My personal opinion is that if you're going to need to munge spec files
in order to produce packages built against mingw, those munges need to
be done outside our cvs repo as well.

There are two ways that we've proposed that one could build
'mingw-gnutls'.  One is as a completely separate package, another is
as a subpackage of the ordinary gnutls.  I investigated and built
packages both ways (see links below) just to see what was technically
feasible.  It turns out that both methods are *technically* feasible.

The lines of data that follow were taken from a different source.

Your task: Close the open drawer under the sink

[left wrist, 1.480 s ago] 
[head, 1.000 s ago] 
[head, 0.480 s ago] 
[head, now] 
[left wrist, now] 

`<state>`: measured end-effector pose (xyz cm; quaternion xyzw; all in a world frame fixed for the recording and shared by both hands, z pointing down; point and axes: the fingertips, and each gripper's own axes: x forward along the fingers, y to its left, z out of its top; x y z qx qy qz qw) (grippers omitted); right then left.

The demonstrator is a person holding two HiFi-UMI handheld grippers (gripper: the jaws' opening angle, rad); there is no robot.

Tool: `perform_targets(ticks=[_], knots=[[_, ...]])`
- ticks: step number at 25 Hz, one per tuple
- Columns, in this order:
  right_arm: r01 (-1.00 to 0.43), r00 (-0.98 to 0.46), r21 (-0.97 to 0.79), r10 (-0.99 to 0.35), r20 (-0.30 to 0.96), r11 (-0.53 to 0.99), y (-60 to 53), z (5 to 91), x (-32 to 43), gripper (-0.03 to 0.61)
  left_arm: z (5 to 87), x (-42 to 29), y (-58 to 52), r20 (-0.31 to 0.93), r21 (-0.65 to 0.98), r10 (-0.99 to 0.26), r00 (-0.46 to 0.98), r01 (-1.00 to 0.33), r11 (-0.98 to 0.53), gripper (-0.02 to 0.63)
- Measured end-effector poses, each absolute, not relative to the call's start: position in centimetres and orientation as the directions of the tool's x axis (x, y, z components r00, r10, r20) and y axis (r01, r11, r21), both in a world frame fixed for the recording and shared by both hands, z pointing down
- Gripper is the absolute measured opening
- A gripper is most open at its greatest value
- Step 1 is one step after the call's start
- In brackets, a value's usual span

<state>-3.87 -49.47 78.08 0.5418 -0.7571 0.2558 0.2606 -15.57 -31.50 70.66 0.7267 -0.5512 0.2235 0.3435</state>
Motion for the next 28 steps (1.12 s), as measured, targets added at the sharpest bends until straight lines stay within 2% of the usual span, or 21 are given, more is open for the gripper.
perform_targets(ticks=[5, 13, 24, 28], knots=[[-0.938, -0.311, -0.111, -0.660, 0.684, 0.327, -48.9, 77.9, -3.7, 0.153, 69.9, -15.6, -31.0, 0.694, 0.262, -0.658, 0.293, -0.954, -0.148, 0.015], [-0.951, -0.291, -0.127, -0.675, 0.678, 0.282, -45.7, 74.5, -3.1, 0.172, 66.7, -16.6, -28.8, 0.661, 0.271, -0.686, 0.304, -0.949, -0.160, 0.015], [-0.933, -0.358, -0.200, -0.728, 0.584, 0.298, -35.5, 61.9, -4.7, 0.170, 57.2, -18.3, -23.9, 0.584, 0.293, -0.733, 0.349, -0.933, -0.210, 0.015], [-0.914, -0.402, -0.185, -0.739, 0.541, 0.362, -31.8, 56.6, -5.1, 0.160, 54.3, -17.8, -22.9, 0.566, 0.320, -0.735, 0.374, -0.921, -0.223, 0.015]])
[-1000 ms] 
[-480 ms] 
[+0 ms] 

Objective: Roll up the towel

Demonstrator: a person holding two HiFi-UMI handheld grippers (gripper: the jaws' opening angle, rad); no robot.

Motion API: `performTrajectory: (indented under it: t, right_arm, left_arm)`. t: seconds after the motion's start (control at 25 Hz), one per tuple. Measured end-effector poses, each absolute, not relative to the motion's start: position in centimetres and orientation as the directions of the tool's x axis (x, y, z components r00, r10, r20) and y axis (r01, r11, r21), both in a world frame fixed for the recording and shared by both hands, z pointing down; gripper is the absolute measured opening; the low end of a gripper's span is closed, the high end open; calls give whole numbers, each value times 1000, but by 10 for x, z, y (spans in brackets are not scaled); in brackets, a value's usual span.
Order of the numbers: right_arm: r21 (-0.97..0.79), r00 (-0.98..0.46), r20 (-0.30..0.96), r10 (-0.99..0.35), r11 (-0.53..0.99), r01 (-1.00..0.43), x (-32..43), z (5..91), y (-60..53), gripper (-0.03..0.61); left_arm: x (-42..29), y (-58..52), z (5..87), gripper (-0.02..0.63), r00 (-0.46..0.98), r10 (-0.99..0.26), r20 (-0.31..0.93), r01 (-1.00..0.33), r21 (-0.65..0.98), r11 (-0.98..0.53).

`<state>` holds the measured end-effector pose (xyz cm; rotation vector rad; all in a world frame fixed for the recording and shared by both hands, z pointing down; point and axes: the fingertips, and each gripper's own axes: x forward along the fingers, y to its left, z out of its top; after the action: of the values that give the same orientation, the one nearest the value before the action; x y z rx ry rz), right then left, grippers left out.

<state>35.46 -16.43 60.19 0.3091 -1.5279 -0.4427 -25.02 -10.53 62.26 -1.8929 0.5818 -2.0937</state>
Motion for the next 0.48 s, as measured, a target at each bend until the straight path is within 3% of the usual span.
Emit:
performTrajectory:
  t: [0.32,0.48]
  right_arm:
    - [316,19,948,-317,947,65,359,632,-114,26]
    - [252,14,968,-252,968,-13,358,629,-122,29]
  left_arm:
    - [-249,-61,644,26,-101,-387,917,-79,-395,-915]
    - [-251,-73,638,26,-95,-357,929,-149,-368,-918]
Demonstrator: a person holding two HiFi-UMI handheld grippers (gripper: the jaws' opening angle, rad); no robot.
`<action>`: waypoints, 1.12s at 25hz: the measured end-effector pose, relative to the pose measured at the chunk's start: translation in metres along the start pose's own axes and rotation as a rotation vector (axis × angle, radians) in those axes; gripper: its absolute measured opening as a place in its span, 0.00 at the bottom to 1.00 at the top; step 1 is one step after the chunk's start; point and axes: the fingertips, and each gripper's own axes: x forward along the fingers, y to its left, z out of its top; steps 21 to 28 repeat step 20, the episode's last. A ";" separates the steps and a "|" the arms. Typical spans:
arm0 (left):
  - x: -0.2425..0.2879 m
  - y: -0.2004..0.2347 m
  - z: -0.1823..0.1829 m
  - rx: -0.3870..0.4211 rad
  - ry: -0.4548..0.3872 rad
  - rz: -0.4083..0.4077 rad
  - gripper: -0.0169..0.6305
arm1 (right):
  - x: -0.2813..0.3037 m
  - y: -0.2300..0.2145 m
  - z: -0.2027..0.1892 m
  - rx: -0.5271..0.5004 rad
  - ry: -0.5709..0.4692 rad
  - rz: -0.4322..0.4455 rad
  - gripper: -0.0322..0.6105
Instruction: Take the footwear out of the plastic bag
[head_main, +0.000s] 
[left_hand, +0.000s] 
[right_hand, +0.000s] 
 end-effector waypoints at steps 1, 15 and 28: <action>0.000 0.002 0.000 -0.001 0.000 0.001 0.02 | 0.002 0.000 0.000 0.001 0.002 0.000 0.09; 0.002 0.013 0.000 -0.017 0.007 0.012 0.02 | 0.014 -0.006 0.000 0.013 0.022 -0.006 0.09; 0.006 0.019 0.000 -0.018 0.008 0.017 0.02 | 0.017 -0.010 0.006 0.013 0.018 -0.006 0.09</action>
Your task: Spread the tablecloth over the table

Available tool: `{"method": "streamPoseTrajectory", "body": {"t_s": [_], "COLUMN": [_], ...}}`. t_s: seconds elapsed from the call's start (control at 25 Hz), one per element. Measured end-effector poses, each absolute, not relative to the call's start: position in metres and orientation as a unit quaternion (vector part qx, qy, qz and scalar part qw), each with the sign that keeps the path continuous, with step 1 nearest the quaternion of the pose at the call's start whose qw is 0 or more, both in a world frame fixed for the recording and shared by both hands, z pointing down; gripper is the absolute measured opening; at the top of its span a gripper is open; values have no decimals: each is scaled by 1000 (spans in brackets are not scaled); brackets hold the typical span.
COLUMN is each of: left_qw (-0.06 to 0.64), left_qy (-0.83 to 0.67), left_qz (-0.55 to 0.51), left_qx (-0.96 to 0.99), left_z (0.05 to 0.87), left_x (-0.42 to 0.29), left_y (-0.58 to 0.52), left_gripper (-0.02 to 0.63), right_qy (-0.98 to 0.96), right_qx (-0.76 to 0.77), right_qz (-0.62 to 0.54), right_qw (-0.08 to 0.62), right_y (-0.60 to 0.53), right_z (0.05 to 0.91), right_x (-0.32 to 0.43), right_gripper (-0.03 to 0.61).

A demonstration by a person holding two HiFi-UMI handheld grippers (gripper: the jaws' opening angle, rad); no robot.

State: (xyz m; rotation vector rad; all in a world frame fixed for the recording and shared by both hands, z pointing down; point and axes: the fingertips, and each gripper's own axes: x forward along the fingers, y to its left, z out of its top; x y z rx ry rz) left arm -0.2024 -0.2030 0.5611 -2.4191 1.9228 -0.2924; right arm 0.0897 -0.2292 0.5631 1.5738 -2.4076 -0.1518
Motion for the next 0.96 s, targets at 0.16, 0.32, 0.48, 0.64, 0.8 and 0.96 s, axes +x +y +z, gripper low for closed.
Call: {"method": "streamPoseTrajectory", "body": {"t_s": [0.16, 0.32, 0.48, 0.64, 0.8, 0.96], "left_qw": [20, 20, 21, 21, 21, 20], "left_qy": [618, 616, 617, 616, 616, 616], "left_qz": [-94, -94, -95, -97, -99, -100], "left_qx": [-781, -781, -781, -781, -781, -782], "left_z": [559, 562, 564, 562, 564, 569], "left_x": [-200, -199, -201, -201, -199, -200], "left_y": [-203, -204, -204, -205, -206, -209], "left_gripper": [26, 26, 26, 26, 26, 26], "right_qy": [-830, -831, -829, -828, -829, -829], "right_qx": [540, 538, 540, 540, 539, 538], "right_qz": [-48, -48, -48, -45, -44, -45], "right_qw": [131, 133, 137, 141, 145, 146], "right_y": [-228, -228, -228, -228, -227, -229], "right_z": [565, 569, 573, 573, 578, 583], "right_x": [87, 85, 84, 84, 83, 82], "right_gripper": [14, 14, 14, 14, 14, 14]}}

Which is better from technical, organizational or political points of
view is a completely different question.

This is partially a FPC issue and partially a FESCo/Board issue. The four people present for the FPC meeting last week discussed this informally and there was consensus that separate packging made more sense. However, FESCo will need to decide how having a separate download repository maps to our cvs repository. The two options I see are separate packages (as discussed by FPC) and separate branches within CVS. Which one is decided will have some influence over any eventual Guidelines that the FPC writes and/or approves.